PROBLEM TO SOLVE
Print the first line of the data below and every one after it, through the line containing "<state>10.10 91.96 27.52", exactly as written.

DATA EXTRACT
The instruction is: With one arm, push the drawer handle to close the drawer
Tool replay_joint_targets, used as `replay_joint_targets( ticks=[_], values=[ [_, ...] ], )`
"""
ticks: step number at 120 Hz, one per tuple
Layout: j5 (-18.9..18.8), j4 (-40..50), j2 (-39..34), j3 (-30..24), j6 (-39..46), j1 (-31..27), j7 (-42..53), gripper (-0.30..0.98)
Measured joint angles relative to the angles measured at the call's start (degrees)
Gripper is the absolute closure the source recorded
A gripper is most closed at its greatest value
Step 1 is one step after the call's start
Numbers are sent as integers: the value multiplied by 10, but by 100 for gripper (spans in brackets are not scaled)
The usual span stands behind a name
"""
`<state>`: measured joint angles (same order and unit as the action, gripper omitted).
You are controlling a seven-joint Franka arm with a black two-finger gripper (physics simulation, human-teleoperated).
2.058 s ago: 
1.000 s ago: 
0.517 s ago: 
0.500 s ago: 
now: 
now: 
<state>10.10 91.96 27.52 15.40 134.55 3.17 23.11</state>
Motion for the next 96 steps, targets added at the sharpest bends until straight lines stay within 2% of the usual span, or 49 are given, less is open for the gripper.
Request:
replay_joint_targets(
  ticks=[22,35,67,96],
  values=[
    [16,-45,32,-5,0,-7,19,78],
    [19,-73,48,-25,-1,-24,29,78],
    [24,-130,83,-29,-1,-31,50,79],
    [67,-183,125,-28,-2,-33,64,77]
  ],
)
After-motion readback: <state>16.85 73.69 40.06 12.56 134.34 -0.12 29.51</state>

RESULT
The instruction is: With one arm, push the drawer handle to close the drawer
Tool replay_joint_targets, used as `replay_joint_targets( ticks=[_], values=[ [_, ...] ], )`
"""
ticks: step number at 120 Hz, one per tuple
Layout: j5 (-18.9..18.8), j4 (-40..50), j2 (-39..34), j3 (-30..24), j6 (-39..46), j1 (-31..27), j7 (-42..53), gripper (-0.30..0.98)
Measured joint angles relative to the angles measured at the call's start (degrees)
Gripper is the absolute closure the source recorded
A gripper is most closed at its greatest value
Step 1 is one step after the call's start
Numbers are sent as integers: the value multiplied by 10, but by 100 for gripper (spans in brackets are not scaled)
The usual span stands behind a name
"""
`<state>`: measured joint angles (same order and unit as the action, gripper omitted).
You are controlling a seven-joint Franka arm with a black two-finger gripper (physics simulation, human-teleoperated).
2.058 s ago: 
1.000 s ago: 
0.517 s ago: 
0.500 s ago: 
now: 
now: 
<state>10.10 91.96 27.52 15.40 134.55 3.17 23.11</state>

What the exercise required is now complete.